What the task requires
Only the lines from the beginning of the data through the one with "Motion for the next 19" belong in the answer, each retyped exactly, with pictures left out.

Dataset items:
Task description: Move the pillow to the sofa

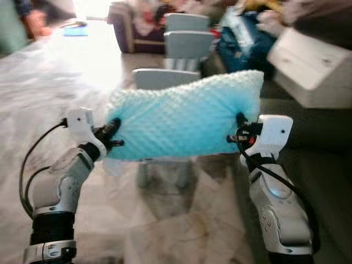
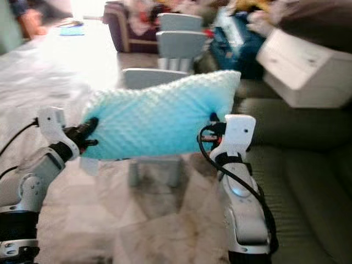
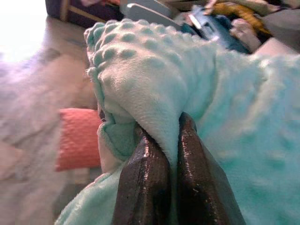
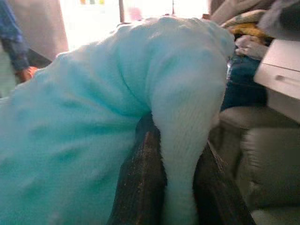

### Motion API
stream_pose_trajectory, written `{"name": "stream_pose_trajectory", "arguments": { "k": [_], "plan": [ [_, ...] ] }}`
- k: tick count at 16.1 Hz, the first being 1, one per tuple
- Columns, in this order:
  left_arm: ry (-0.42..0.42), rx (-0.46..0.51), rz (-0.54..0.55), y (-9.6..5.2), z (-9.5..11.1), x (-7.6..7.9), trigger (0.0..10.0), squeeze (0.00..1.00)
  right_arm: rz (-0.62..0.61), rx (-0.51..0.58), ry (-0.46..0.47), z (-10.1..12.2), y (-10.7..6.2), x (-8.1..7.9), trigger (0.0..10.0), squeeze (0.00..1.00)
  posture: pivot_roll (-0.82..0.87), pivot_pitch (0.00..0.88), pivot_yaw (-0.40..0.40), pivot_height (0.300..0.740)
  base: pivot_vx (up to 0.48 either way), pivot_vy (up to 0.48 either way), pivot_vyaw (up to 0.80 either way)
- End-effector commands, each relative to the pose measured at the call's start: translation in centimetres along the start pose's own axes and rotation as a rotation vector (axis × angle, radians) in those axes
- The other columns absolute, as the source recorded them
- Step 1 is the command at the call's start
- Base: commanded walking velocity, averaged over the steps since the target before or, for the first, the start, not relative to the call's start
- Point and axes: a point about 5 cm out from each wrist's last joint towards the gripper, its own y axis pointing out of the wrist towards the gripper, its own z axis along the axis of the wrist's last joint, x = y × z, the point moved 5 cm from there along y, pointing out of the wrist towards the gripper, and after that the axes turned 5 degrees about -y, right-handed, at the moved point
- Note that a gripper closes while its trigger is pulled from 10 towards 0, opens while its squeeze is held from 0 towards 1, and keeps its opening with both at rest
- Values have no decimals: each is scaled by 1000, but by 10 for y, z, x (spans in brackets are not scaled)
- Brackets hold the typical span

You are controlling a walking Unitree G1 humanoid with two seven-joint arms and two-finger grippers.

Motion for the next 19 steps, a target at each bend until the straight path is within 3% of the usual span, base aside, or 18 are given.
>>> {"name": "stream_pose_trajectory", "arguments": {
  "k": [1, 5, 9, 11, 13, 14, 15, 16, 18, 19],
  "plan": [
    [16, -7, -17, 5, -1, 8, 10000, 0, -48, 16, -14, 4, -1, 14, 0, 0, -91, 56, -51, 740, 0, 0, 0],
    [34, 54, -36, 8, 13, 7, 10000, 0, -59, 12, -10, 4, 0, 17, 0, 0, -92, 58, -50, 740, 0, 0, -114],
    [85, 53, 42, 6, 13, -9, 10000, 0, -67, 5, -2, 3, 1, 18, 0, 0, -94, 60, -48, 740, 0, 0, -800],
    [67, 46, 14, 6, 11, -7, 10000, 0, -69, 5, -3, 4, 1, 19, 0, 0, -96, 60, -47, 740, 0, 0, -800],
    [147, 58, -8, 5, 11, -9, 10000, 0, -71, 3, -5, 3, 1, 20, 0, 0, -96, 61, -49, 740, 0, 0, -800],
    [192, 9, 6, 5, 6, -12, 10000, 0, -71, 2, -5, 4, 1, 20, 0, 0, -95, 63, -50, 740, 0, 0, -800],
    [195, 12, 22, 6, 7, -14, 10000, 0, -71, 2, -6, 4, 1, 20, 0, 0, -93, 66, -51, 740, 0, 0, -800],
    [199, 5, 41, 7, 8, -13, 10000, 0, -69, 2, -6, 3, 1, 20, 0, 0, -91, 66, -53, 740, 0, 0, -800],
    [207, 16, -31, 8, 13, -1, 10000, 0, -65, 1, -6, 3, 1, 20, 0, 0, -88, 65, -55, 740, 0, 0, -800],
    [189, 28, -9, 7, 14, -4, 10000, 0, -64, 1, -6, 3, 2, 19, 0, 0, -87, 64, -56, 740, 0, 0, -800]
  ]
}}
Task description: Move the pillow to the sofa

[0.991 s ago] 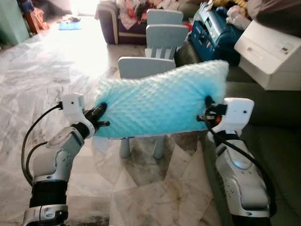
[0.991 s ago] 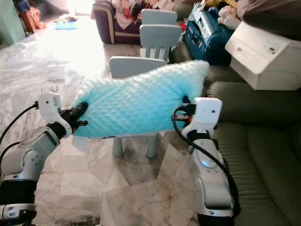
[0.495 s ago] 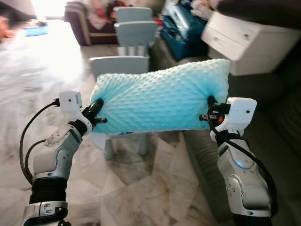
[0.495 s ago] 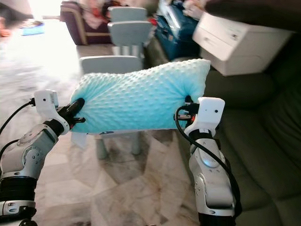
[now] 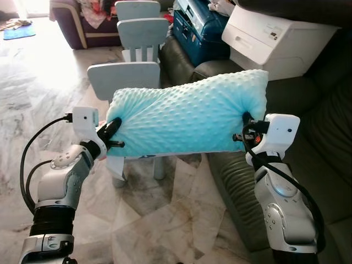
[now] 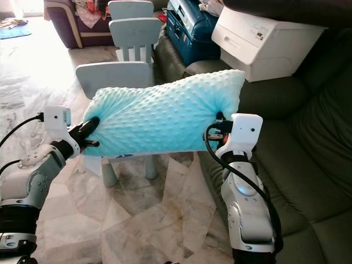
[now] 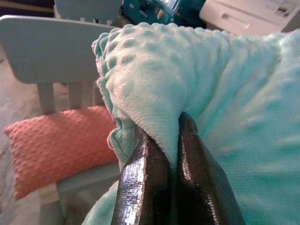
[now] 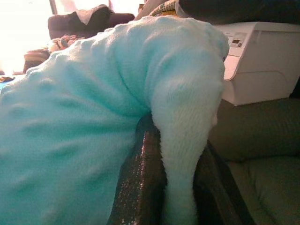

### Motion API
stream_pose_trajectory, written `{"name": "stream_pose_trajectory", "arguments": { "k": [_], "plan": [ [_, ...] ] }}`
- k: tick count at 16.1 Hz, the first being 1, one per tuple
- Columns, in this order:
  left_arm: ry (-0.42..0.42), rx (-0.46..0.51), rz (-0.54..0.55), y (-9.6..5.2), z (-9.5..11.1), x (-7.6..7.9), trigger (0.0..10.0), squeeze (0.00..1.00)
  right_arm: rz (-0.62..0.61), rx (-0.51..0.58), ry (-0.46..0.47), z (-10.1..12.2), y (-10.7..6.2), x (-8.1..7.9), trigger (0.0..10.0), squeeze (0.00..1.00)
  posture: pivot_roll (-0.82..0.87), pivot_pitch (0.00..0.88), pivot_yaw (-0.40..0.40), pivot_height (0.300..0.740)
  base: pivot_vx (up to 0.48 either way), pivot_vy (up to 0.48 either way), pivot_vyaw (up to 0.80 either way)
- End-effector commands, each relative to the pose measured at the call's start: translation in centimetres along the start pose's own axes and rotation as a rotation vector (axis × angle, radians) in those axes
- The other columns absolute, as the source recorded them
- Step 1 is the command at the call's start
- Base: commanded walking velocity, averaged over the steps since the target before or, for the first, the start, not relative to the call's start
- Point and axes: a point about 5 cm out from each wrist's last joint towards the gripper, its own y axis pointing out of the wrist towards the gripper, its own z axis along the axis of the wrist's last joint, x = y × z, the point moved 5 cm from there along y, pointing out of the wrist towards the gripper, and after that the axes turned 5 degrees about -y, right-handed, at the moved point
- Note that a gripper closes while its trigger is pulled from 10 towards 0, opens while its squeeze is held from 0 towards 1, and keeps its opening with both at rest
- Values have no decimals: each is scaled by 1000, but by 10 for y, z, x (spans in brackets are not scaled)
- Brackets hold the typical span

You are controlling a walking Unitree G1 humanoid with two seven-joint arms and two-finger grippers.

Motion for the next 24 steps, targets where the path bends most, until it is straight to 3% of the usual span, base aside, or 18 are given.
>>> {"name": "stream_pose_trajectory", "arguments": {
  "k": [1, 8, 10, 11, 14, 18, 24],
  "plan": [
    [-6, 33, 5, -1, 9, -1, 10000, 0, -31, 15, -8, 5, 2, 8, 0, 0, -87, 63, -56, 740, 0, 0, -800],
    [-14, 24, -36, 1, 10, 2, 10000, 0, -27, 14, -5, 5, 3, 7, 0, 0, -86, 56, -53, 740, 0, 0, -800],
    [11, -11, -65, 3, 5, 6, 10000, 0, -45, 12, -12, 4, 1, 11, 0, 0, -92, 54, -46, 740, 0, 0, -800],
    [71, -34, -74, 6, -4, 12, 10000, 0, -84, 3, -26, 0, -3, 22, 0, 0, -103, 54, -33, 740, 0, 0, -800],
    [108, -27, -75, 10, -11, 23, 10000, 0, -113, -1, -33, -3, -9, 29, 0, 0, -120, 56, -19, 740, 0, 0, -800],
    [55, -32, -63, 9, -17, 23, 10000, 0, -95, 13, -39, 0, -7, 22, 0, 0, -108, 59, -28, 740, 0, 0, 0],
    [17, -5, -85, 7, -8, 17, 10000, 0, -75, 25, -46, 2, -4, 18, 0, 0, -105, 62, -26, 740, 96, 0, 0]
  ]
}}
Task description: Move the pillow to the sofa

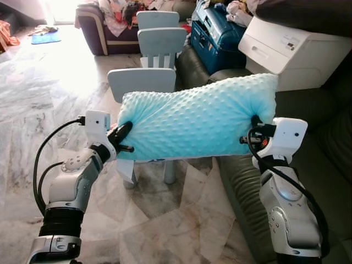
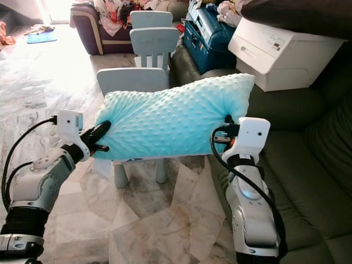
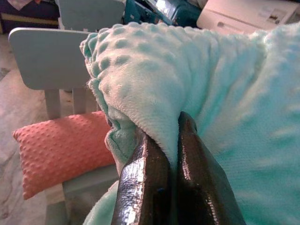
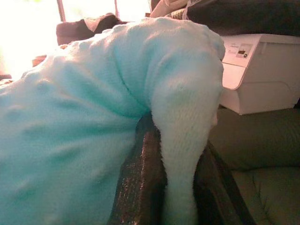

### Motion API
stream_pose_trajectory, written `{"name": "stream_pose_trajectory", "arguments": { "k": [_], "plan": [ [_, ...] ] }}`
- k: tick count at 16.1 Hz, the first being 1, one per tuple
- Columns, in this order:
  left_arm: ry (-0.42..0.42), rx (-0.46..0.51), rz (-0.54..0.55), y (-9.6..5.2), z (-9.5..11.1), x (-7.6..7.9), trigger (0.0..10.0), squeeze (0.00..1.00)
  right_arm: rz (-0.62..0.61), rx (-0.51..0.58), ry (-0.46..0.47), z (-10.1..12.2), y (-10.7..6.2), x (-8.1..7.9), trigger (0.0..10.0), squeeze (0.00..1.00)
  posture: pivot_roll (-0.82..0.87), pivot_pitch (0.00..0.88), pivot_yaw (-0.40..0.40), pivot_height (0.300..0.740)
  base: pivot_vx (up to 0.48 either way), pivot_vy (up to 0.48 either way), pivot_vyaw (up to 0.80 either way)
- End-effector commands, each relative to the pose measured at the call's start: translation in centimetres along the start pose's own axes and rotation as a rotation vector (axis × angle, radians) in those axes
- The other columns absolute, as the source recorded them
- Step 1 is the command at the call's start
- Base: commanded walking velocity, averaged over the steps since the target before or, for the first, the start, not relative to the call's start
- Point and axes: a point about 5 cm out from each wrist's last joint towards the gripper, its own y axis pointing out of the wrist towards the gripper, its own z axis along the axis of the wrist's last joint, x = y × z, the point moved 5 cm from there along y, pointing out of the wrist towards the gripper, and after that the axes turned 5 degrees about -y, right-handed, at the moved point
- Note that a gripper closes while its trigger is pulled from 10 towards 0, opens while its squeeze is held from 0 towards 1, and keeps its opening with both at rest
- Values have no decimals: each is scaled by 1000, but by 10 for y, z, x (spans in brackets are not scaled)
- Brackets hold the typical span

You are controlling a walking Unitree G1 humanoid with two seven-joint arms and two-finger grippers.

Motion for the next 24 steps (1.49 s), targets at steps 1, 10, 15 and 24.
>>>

Exercise response
Task description: Move the pillow to the sofa


### Motion API
stream_pose_trajectory, written `{"name": "stream_pose_trajectory", "arguments": { "k": [_], "plan": [ [_, ...] ] }}`
- k: tick count at 16.1 Hz, the first being 1, one per tuple
- Columns, in this order:
  left_arm: ry (-0.42..0.42), rx (-0.46..0.51), rz (-0.54..0.55), y (-9.6..5.2), z (-9.5..11.1), x (-7.6..7.9), trigger (0.0..10.0), squeeze (0.00..1.00)
  right_arm: rz (-0.62..0.61), rx (-0.51..0.58), ry (-0.46..0.47), z (-10.1..12.2), y (-10.7..6.2), x (-8.1..7.9), trigger (0.0..10.0), squeeze (0.00..1.00)
  posture: pivot_roll (-0.82..0.87), pivot_pitch (0.00..0.88), pivot_yaw (-0.40..0.40), pivot_height (0.300..0.740)
  base: pivot_vx (up to 0.48 either way), pivot_vy (up to 0.48 either way), pivot_vyaw (up to 0.80 either way)
- End-effector commands, each relative to the pose measured at the call's start: translation in centimetres along the start pose's own axes and rotation as a rotation vector (axis × angle, radians) in those axes
- The other columns absolute, as the source recorded them
- Step 1 is the command at the call's start
- Base: commanded walking velocity, averaged over the steps since the target before or, for the first, the start, not relative to the call's start
- Point and axes: a point about 5 cm out from each wrist's last joint towards the gripper, its own y axis pointing out of the wrist towards the gripper, its own z axis along the axis of the wrist's last joint, x = y × z, the point moved 5 cm from there along y, pointing out of the wrist towards the gripper, and after that the axes turned 5 degrees about -y, right-handed, at the moved point
- Note that a gripper closes while its trigger is pulled from 10 towards 0, opens while its squeeze is held from 0 towards 1, and keeps its opening with both at rest
- Values have no decimals: each is scaled by 1000, but by 10 for y, z, x (spans in brackets are not scaled)
- Brackets hold the typical span

You are controlling a walking Unitree G1 humanoid with two seven-joint arms and two-finger grippers.

Motion for the next 19 steps, a target at each bend until the straight path is within 3% of the usual span, base aside, or 18 are given.

Nothing else is needed to complete the exercise.